* _Activity_
Lines of the data that contain the word "robot" are the ones to copy.
(Beginning of Data records)
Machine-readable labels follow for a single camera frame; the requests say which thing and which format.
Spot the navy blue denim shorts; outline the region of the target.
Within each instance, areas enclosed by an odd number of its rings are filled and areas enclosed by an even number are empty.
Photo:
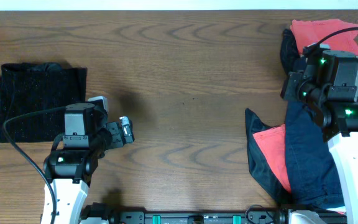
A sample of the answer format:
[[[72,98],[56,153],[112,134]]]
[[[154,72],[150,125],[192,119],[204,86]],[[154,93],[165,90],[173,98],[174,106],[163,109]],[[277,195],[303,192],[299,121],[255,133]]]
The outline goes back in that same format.
[[[285,165],[295,204],[318,208],[344,206],[341,184],[332,155],[311,110],[290,101],[285,117]]]

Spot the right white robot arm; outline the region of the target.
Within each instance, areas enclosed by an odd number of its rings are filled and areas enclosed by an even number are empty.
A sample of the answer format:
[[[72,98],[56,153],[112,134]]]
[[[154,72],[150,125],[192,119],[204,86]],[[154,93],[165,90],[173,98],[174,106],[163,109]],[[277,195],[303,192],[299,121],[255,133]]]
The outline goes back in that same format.
[[[281,97],[314,112],[339,174],[347,222],[358,223],[358,58],[327,48],[305,50],[304,55],[305,69],[288,74]]]

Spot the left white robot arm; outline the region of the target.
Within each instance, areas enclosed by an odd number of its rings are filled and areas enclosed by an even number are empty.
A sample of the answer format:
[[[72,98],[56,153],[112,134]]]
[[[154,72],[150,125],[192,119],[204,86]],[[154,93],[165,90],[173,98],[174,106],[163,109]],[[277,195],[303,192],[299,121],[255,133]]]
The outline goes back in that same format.
[[[121,116],[108,120],[103,100],[68,105],[64,114],[65,132],[57,137],[44,161],[44,212],[41,223],[108,223],[107,213],[99,218],[81,218],[91,177],[105,152],[134,142],[132,121]]]

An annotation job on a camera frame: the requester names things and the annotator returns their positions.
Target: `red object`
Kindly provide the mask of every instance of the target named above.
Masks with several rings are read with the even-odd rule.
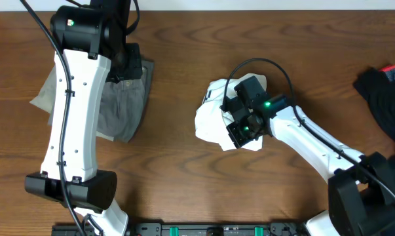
(End of Data records)
* _Response to this task_
Spot the right white robot arm; outline the region of the target.
Spot the left white robot arm; outline the region of the target.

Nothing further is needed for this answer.